#### TASK TO COMPLETE
In the listing that follows, how many lines contain "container"? Give the number only.

#### MATERIAL PROVIDED
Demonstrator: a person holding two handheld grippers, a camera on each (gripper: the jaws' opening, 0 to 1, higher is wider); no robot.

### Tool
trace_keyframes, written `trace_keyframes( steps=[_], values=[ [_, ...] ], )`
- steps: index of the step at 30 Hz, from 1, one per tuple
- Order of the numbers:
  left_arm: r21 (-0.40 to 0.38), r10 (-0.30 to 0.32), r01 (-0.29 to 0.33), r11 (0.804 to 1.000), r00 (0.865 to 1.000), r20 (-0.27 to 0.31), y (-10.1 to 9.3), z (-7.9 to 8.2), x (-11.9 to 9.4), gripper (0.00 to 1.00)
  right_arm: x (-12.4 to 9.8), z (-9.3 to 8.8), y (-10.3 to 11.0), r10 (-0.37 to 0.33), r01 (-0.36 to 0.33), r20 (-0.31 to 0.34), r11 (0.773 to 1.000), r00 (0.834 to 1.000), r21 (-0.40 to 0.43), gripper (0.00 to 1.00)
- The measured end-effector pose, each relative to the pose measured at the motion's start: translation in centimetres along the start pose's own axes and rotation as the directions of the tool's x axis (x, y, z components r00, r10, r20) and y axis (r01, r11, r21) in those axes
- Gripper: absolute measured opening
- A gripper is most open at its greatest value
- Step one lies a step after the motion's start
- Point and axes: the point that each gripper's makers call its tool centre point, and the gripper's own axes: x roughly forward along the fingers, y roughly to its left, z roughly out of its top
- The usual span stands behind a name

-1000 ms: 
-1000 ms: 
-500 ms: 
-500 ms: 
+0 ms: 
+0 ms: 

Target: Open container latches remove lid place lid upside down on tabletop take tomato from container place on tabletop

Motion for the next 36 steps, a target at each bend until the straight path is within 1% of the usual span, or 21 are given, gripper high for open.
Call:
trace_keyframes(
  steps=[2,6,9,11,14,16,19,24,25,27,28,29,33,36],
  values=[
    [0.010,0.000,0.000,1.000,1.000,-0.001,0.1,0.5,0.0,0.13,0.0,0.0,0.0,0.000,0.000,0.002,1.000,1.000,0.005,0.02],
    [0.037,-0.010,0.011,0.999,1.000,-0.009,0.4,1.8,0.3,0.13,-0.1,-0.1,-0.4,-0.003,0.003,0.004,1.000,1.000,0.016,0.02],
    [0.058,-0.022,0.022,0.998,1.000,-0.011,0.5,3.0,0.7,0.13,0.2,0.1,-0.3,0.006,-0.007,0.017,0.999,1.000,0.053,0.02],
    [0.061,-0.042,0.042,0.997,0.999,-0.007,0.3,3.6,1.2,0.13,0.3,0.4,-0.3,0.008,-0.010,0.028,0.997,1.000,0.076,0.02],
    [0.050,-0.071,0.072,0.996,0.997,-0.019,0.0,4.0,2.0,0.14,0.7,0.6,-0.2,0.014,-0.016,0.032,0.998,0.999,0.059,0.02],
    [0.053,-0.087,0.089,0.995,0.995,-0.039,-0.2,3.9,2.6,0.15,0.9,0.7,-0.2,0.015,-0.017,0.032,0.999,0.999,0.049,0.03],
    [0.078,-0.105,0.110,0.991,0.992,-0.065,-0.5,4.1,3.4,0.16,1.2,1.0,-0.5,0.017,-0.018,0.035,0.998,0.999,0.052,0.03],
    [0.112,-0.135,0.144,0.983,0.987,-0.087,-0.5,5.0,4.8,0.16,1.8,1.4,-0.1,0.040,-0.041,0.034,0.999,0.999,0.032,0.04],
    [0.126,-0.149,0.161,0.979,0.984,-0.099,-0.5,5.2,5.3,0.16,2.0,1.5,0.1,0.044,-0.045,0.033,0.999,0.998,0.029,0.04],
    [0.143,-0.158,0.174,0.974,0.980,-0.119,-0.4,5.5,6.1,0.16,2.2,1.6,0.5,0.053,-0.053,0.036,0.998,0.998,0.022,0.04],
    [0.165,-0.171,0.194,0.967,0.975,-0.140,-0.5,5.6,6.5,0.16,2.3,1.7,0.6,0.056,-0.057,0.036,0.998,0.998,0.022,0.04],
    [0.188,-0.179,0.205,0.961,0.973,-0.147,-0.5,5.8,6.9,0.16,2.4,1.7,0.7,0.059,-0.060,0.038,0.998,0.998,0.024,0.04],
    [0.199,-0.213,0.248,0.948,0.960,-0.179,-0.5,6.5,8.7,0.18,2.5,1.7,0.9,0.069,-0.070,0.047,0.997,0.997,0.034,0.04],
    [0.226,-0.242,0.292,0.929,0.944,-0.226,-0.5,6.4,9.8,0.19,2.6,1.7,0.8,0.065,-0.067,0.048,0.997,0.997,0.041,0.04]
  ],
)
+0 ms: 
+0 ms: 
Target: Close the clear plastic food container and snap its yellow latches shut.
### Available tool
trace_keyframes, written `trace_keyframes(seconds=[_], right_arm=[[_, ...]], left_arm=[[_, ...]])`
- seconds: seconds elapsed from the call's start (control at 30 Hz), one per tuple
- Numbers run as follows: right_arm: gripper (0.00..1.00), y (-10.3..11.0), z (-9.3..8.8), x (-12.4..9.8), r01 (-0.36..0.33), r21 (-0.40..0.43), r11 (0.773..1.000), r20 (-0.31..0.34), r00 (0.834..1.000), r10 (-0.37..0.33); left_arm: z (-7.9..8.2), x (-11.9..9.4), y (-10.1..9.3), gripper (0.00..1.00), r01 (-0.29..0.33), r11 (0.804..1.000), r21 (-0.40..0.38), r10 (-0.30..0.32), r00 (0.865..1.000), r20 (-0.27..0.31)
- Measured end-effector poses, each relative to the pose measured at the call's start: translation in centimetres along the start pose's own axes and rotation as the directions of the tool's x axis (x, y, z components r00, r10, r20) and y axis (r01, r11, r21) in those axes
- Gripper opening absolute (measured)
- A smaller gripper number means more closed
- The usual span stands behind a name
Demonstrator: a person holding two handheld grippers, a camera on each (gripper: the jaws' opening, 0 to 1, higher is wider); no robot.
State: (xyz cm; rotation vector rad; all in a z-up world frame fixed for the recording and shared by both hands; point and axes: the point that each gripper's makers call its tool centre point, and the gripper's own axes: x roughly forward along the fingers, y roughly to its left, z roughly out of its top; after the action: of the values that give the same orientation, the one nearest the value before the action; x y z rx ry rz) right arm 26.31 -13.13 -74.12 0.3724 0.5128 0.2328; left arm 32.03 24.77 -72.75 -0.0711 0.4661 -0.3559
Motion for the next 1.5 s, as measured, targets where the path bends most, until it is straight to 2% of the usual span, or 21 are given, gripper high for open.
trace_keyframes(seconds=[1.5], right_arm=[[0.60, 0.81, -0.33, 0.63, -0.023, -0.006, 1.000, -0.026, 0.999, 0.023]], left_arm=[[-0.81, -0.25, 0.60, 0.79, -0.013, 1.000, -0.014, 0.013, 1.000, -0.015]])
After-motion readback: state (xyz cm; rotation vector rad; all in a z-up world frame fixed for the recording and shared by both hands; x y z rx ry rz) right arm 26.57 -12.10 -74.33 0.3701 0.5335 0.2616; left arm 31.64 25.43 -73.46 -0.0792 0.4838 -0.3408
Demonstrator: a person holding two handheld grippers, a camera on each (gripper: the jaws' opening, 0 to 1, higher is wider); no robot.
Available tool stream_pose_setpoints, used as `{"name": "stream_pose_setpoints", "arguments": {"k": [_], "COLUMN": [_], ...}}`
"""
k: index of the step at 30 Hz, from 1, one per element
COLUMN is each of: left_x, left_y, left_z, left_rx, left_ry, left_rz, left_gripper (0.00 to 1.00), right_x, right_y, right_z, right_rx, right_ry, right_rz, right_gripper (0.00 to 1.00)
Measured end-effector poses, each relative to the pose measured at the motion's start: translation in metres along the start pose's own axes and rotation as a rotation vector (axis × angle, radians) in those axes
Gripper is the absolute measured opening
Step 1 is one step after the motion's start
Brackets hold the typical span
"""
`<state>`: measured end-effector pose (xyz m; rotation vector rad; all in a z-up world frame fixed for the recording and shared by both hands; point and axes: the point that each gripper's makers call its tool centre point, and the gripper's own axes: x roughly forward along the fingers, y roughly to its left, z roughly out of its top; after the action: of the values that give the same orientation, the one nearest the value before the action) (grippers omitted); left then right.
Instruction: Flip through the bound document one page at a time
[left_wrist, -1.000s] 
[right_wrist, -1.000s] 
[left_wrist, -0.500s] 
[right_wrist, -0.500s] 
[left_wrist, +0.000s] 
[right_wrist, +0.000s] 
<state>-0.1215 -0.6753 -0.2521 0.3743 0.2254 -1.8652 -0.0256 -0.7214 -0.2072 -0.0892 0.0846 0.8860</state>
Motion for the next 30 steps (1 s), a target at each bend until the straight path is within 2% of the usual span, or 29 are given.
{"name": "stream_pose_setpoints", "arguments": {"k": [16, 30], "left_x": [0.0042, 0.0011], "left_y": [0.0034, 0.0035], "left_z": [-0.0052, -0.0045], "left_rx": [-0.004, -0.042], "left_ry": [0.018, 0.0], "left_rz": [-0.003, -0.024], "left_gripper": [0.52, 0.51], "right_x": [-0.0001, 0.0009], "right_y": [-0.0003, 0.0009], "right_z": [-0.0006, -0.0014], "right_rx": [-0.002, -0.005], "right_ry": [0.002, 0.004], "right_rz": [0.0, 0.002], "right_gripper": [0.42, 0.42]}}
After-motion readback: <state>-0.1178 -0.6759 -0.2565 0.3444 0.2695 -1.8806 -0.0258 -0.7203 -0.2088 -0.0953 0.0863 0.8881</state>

#### WRITTEN RESPONSE
2